* _Task to complete_:
Beneath this line are the data; copy exactly the part of them that opens with the line containing "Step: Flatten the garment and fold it" and closes with the line containing "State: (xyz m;", and only that part.

* _Stored data_:
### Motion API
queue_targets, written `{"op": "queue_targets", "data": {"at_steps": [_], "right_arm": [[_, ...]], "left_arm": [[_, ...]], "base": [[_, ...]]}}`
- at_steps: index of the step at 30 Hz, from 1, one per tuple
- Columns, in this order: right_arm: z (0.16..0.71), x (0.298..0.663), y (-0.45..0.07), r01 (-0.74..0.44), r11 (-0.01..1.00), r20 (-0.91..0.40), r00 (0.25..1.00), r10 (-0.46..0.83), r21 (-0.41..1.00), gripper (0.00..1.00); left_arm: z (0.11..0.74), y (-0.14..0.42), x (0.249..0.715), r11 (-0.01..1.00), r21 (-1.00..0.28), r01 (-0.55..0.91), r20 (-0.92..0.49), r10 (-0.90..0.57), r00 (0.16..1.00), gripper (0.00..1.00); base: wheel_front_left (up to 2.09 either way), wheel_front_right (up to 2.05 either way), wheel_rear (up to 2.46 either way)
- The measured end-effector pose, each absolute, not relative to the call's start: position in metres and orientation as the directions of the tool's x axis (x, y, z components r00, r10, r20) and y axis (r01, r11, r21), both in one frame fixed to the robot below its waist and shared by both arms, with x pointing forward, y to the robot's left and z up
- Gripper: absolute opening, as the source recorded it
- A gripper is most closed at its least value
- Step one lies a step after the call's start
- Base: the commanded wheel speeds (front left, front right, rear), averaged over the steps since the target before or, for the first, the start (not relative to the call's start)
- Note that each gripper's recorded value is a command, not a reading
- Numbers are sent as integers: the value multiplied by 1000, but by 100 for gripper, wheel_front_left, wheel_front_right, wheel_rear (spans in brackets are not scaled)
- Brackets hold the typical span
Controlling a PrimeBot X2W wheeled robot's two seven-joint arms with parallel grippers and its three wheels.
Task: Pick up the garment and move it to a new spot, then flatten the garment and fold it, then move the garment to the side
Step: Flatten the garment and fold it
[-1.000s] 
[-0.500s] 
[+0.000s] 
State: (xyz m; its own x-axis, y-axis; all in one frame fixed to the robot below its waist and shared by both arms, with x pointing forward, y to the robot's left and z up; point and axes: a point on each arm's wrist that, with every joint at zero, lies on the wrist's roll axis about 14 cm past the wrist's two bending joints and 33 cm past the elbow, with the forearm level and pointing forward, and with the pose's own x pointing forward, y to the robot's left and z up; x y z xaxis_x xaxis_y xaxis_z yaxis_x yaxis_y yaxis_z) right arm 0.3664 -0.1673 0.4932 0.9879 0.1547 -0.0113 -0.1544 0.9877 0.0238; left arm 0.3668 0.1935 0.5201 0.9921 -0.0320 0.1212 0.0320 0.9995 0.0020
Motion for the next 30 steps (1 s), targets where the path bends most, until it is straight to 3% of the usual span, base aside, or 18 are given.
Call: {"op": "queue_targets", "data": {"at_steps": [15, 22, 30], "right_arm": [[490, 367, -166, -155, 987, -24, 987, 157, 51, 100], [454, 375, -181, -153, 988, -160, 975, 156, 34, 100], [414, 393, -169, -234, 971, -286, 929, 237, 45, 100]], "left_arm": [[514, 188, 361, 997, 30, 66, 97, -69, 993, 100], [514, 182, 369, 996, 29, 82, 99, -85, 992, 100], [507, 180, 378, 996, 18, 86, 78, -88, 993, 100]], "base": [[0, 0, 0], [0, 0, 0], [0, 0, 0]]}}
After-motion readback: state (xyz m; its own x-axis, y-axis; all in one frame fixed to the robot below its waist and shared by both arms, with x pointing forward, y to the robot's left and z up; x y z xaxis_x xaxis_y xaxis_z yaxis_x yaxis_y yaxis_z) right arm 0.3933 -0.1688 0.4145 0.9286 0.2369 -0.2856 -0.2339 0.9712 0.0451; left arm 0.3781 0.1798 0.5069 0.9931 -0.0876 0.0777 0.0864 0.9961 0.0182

* _Completed task_:
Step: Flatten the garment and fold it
[-1.000s] 
[-0.500s] 
[+0.000s] 
State: (xyz m; its own x-axis, y-axis; all in one frame fixed to the robot below its waist and shared by both arms, with x pointing forward, y to the robot's left and z up; point and axes: a point on each arm's wrist that, with every joint at zero, lies on the wrist's roll axis about 14 cm past the wrist's two bending joints and 33 cm past the elbow, with the forearm level and pointing forward, and with the pose's own x pointing forward, y to the robot's left and z up; x y z xaxis_x xaxis_y xaxis_z yaxis_x yaxis_y yaxis_z) right arm 0.3664 -0.1673 0.4932 0.9879 0.1547 -0.0113 -0.1544 0.9877 0.0238; left arm 0.3668 0.1935 0.5201 0.9921 -0.0320 0.1212 0.0320 0.9995 0.0020

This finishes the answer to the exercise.